> Exercise objective: When you restate the data, keep every word as it is and drop the images.

> Recorded data:

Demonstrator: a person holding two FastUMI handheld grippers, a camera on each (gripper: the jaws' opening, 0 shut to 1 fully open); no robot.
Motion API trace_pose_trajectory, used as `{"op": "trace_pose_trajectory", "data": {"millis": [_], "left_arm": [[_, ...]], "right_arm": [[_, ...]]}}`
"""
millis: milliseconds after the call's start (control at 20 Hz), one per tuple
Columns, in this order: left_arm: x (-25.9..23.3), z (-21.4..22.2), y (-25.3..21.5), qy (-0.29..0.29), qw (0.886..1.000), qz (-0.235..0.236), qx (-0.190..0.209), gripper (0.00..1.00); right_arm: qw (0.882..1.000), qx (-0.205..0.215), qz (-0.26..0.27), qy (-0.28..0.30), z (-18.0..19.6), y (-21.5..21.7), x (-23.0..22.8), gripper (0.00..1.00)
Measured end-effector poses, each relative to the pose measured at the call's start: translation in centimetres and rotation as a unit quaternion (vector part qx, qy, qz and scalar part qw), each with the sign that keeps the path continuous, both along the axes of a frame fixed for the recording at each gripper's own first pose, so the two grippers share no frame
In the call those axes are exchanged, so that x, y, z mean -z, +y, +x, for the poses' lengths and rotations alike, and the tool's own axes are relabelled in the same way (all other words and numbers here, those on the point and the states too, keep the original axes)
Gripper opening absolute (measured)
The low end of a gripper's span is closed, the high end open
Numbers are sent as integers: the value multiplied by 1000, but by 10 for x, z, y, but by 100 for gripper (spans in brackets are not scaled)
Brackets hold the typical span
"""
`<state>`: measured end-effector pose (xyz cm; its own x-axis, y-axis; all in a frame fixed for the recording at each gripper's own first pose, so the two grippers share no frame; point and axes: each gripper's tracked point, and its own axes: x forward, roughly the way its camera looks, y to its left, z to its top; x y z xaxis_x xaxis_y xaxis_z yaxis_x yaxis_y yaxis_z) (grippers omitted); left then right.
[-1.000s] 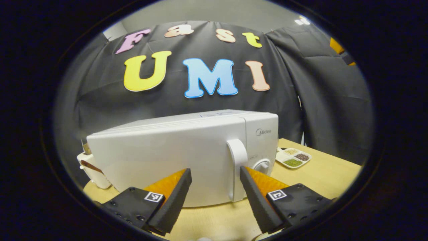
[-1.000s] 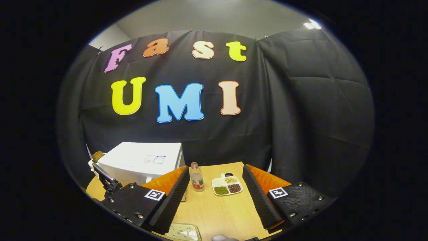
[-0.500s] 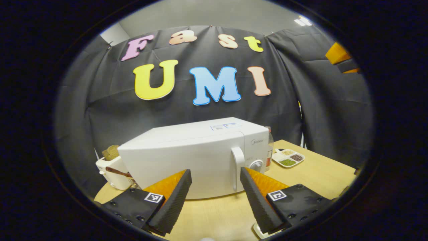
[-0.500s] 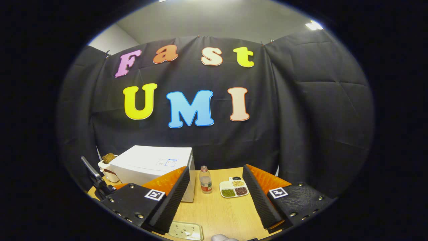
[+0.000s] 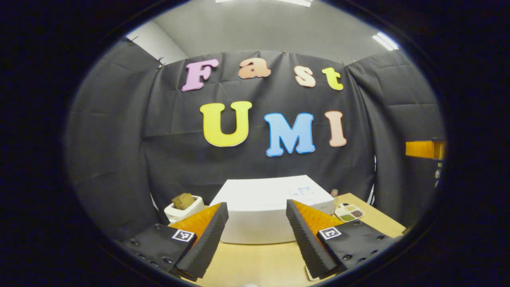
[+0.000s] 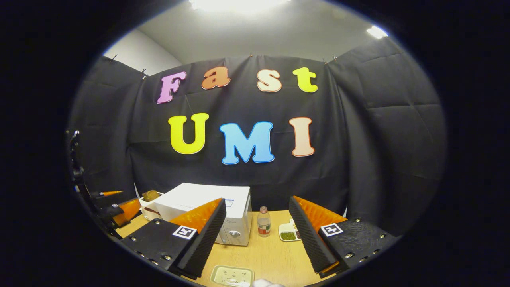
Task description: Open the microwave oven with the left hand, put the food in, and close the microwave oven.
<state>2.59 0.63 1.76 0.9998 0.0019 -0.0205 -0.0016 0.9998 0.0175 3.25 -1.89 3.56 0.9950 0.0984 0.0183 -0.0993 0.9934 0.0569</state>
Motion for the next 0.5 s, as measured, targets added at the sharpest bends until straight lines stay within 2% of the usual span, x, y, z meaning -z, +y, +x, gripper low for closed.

> Exercise output:
Demonstrator: a person holding two FastUMI handheld grippers, a camera on each (gripper: the jaws' opening, 0 shut to 1 fully open); no robot.
Motion API trace_pose_trajectory, used as `{"op": "trace_pose_trajectory", "data": {"millis": [_], "left_arm": [[_, ...]], "right_arm": [[_, ...]]}}`
"""
millis: milliseconds after the call's start (control at 20 Hz), one per tuple
Columns, in this order: left_arm: x (-25.9..23.3), z (-21.4..22.2), y (-25.3..21.5), qy (-0.29..0.29), qw (0.886..1.000), qz (-0.235..0.236), qx (-0.190..0.209), gripper (0.00..1.00); right_arm: qw (0.882..1.000), qx (-0.205..0.215), qz (-0.26..0.27), qy (-0.28..0.30), z (-18.0..19.6), y (-21.5..21.7), x (-23.0..22.8), gripper (0.00..1.00)
Measured end-effector poses, each relative to the pose measured at the call's start: translation in centimetres and rotation as a unit quaternion (vector part qx, qy, qz and scalar part qw), each with the sign that keeps the path continuous, both along the axes of a frame fixed for the recording at each gripper's own first pose, so the two grippers share no frame
In the call those axes are exchanged, so that x, y, z mean -z, +y, +x, for the poses' lengths and rotations alike, and the tool's own axes are relabelled in the same way (all other words and numbers here, those on the point and the states too, keep the original axes)
Gripper opening absolute (measured)
The low end of a gripper's span is closed, the high end open
Numbers are sent as integers: the value multiplied by 1000, but by 10 for x, z, y, but by 100 for gripper (spans in brackets are not scaled)
Brackets hold the typical span
"""
`<state>`: measured end-effector pose (xyz cm; its own x-axis, y-axis; all in a frame fixed for the recording at each gripper's own first pose, so the two grippers share no frame; point and axes: each gripper's tracked point, and its own axes: x forward, roughly the way its camera looks, y to its left, z to its top; x y z xaxis_x xaxis_y xaxis_z yaxis_x yaxis_y yaxis_z) (grippers omitted); left then right.
[-1.000s] 
[-1.000s] 
[-0.500s] 
[-0.500s] 
[+0.000s] 
[+0.000s] 
Task description: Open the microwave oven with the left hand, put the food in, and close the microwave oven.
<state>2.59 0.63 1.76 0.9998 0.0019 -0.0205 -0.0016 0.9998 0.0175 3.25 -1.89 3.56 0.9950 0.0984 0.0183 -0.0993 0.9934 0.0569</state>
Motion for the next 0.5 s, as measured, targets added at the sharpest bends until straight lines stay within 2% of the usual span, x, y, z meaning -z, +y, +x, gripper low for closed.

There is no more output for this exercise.